══ Information supplied

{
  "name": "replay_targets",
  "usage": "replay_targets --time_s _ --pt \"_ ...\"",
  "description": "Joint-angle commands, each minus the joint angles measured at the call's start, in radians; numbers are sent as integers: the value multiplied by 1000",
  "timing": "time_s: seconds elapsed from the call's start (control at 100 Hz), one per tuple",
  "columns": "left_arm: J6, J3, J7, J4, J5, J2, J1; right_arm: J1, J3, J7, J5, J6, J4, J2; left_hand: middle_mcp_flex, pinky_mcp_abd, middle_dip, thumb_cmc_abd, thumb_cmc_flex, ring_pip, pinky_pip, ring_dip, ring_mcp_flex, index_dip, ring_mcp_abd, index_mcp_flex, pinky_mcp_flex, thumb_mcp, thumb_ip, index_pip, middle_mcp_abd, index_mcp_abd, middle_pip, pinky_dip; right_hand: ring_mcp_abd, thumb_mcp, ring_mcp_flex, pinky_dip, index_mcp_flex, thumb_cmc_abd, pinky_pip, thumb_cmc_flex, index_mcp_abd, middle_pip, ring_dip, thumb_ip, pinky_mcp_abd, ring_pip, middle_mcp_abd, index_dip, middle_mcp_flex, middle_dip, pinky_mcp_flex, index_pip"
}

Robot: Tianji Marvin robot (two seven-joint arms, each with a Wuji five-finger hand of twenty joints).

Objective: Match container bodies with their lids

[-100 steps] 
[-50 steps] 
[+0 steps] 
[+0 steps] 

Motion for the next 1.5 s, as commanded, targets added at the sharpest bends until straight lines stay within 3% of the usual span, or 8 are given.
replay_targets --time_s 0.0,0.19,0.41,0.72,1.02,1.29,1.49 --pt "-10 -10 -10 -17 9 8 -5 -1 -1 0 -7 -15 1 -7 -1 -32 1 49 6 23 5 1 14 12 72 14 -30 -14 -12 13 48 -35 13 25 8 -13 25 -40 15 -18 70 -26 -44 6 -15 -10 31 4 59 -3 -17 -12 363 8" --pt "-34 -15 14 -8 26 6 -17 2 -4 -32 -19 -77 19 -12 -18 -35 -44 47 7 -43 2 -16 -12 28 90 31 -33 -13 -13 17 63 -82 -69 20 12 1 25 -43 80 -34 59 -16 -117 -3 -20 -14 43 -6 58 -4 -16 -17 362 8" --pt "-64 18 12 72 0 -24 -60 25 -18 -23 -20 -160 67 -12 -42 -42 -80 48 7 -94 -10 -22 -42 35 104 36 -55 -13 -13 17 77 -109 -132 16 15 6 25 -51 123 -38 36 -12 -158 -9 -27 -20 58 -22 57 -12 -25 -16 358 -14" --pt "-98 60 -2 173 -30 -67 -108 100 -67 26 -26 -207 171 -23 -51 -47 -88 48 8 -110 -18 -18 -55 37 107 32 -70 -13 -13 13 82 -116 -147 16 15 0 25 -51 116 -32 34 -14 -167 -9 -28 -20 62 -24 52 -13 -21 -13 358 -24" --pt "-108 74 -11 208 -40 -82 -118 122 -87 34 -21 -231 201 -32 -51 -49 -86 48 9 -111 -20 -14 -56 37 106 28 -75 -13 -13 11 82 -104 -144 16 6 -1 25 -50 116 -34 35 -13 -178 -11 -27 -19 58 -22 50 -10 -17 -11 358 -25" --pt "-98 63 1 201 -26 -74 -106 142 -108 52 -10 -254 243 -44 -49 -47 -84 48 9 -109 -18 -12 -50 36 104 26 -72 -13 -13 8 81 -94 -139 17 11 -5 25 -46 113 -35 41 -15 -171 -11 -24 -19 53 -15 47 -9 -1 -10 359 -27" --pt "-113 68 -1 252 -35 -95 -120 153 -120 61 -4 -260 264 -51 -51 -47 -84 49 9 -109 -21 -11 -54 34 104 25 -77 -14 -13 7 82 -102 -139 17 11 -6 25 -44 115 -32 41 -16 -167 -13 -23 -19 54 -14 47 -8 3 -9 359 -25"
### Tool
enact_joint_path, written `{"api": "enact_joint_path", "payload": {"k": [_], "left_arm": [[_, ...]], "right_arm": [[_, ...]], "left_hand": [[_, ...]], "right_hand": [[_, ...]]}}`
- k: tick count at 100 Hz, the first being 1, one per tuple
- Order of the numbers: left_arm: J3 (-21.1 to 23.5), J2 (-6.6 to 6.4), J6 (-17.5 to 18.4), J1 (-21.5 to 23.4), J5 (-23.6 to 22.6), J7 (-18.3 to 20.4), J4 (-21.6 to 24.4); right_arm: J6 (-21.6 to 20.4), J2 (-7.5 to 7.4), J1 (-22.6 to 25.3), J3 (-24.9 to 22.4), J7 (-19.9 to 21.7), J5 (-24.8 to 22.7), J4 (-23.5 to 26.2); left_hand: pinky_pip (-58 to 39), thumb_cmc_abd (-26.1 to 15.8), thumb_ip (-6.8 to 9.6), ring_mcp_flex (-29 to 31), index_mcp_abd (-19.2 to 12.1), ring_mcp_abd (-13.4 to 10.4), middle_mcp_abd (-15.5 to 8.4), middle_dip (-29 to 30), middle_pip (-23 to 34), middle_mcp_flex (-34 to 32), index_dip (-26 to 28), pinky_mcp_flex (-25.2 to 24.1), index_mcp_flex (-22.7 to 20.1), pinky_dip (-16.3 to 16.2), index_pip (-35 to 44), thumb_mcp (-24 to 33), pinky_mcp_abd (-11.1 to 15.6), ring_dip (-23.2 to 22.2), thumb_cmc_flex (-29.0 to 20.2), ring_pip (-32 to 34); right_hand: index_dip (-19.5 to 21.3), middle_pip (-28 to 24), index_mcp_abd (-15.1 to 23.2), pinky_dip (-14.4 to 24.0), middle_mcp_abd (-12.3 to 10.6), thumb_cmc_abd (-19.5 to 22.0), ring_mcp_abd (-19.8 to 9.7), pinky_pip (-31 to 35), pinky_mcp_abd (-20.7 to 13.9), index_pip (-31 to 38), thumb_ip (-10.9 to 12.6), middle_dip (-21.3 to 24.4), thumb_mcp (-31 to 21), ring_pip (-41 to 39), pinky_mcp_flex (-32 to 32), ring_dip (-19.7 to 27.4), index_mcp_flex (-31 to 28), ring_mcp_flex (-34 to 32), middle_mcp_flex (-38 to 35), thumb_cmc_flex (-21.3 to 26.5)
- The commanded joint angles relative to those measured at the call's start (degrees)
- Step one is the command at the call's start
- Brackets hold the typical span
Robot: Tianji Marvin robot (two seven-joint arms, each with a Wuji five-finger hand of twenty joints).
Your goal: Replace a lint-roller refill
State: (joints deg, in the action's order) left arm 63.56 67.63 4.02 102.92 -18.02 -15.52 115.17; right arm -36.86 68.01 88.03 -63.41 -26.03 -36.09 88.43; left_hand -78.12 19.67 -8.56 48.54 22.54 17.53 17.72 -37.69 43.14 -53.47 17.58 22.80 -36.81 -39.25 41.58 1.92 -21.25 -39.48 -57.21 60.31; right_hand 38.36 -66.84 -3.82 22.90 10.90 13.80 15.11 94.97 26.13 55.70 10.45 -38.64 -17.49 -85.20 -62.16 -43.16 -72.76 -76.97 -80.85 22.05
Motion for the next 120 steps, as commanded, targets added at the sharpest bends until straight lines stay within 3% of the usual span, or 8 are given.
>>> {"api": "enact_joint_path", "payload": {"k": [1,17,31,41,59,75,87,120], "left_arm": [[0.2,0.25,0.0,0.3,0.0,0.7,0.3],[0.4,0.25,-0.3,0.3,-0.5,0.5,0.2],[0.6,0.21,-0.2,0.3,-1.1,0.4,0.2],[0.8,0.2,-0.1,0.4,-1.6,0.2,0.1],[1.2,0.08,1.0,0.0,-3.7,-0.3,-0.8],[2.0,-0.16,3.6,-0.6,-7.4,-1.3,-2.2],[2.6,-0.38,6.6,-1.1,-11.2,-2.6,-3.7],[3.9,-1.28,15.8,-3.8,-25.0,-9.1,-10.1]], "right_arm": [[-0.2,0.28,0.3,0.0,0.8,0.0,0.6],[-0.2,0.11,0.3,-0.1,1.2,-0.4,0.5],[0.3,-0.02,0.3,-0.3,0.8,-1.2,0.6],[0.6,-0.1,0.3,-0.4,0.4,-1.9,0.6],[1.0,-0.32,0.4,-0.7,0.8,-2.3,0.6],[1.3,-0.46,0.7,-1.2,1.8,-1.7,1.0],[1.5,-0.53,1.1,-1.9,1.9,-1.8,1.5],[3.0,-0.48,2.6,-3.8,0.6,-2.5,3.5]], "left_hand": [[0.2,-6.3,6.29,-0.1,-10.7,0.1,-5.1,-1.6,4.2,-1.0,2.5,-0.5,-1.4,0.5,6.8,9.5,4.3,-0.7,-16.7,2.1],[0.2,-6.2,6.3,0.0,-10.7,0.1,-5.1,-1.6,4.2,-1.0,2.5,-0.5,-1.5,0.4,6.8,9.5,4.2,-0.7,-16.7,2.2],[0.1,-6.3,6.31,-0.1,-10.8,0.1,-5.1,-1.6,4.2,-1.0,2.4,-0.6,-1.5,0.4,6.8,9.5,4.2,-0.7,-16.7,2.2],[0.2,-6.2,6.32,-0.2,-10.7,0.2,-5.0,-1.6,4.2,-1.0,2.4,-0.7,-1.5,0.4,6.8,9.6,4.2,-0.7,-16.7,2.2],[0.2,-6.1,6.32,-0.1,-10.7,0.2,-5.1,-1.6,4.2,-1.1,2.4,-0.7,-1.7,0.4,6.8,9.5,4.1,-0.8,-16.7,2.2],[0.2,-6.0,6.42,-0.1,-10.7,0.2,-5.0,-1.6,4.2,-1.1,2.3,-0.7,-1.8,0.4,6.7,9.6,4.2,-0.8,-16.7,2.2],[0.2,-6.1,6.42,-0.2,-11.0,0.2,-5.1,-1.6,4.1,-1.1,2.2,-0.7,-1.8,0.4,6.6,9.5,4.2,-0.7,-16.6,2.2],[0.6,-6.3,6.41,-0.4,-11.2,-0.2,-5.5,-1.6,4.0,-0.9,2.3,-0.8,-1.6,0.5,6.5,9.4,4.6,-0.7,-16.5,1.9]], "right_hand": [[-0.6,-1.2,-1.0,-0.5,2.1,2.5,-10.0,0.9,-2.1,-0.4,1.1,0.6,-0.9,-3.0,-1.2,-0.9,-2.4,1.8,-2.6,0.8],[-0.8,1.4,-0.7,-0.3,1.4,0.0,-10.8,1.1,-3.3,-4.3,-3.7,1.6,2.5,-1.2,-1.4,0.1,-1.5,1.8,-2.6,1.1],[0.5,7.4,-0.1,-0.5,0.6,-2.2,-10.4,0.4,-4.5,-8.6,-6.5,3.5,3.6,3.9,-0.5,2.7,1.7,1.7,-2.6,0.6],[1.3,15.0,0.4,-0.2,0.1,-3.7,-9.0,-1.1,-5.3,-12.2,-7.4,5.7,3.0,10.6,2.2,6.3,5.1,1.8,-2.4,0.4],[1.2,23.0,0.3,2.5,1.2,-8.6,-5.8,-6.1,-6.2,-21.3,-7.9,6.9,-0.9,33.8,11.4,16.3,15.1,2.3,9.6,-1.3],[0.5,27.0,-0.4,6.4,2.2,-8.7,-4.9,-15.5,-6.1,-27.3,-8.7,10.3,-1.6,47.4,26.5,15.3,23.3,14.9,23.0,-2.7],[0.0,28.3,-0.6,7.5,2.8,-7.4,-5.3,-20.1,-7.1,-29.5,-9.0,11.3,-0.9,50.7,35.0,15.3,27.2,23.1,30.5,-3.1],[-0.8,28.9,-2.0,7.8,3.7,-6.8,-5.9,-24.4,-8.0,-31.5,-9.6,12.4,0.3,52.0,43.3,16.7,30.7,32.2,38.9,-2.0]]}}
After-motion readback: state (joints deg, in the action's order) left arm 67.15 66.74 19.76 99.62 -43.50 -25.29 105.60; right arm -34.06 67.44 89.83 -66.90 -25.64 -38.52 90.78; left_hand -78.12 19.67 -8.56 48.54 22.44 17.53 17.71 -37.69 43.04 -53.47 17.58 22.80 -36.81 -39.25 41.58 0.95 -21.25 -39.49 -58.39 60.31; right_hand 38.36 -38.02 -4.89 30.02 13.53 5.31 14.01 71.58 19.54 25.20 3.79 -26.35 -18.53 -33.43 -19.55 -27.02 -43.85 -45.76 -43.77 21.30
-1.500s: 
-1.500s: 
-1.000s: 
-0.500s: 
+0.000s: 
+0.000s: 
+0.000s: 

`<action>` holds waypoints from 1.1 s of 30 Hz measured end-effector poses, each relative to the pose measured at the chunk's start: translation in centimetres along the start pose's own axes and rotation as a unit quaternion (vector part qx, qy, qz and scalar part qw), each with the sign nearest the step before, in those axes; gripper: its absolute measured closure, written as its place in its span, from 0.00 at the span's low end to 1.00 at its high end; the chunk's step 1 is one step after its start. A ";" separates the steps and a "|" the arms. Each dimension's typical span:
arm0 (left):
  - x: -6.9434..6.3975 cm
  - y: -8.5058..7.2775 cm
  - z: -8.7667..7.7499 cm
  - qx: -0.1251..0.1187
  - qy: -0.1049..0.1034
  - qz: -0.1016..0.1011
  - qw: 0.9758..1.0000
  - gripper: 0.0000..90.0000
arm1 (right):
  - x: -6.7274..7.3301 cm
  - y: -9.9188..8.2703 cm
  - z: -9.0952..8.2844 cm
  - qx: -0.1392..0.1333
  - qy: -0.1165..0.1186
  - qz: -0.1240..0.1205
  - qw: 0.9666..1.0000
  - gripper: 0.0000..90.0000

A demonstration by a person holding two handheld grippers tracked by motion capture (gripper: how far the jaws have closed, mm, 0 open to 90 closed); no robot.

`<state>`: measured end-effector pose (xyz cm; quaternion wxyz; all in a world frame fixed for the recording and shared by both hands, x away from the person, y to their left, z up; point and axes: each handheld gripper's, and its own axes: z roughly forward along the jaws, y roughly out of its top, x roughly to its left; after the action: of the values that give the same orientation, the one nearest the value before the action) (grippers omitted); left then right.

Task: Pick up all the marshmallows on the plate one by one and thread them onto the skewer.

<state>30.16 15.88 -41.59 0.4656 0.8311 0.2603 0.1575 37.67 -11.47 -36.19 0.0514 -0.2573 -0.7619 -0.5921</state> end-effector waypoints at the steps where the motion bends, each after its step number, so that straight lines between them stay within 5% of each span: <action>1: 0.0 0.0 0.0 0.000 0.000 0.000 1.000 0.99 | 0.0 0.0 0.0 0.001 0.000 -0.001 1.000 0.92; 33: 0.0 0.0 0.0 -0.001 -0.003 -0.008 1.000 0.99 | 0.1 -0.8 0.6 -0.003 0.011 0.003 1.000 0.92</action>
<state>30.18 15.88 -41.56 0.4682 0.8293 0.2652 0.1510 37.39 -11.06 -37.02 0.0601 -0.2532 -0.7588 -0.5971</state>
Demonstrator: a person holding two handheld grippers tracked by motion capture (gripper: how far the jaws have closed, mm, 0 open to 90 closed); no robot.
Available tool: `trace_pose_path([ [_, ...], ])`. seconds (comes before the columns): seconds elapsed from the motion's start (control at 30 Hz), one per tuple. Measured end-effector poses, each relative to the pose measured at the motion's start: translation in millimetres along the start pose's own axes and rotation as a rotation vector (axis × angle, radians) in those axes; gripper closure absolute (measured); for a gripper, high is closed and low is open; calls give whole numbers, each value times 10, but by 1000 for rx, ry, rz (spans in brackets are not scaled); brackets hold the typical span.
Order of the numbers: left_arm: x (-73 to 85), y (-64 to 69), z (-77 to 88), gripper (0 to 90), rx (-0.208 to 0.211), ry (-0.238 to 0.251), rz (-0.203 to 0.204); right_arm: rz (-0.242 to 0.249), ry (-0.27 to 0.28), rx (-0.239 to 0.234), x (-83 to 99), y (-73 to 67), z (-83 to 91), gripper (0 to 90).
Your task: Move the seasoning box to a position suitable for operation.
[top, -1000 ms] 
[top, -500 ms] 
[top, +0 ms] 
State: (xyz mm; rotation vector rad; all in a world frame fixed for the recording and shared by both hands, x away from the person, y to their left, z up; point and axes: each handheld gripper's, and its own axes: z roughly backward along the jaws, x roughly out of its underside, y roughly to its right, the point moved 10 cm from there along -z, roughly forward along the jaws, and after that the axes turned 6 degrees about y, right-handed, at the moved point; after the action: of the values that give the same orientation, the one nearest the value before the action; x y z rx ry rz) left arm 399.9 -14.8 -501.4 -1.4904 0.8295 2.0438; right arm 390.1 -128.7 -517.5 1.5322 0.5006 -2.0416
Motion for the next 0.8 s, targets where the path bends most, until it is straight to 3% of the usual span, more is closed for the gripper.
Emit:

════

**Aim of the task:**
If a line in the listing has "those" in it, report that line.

**Task result:**
- The commanded joint angles relative to those measured at the call's start (degrees)
`<action>` holds waypoints from 1.1 s of 30 Hz measured end-effector poses, each relative to the pose measured at the chunk's start: translation in centimetres along the start pose's own axes and rotation as a unit quaternion (vector part qx, qy, qz and scalar part qw), each with the sign nearest the step before, in those axes; gripper: its absolute measured closure, written as its place in its span, from 0.00 at the span's low end to 1.00 at its high end; the chunk's step 1 is one step after its start. A ";" separates the steps and a "|" the arms. Each dimension's typical span:
Available tool: `trace_pose_path([ [_, ...], ])`. seconds (comes before the columns): seconds elapsed from the motion's start (control at 30 Hz), one per tuple. Measured end-effector poses, each relative to the pose measured at the motion's start: translation in millimetres along the start pose's own axes and rotation as a rotation vector (axis × angle, radians) in those axes; gripper closure absolute (measured); for a gripper, high is closed and low is open; calls give whole numbers, each value times 10, but by 1000 for rx, ry, rz (spans in brackets are not scaled); brackets hold the typical span.

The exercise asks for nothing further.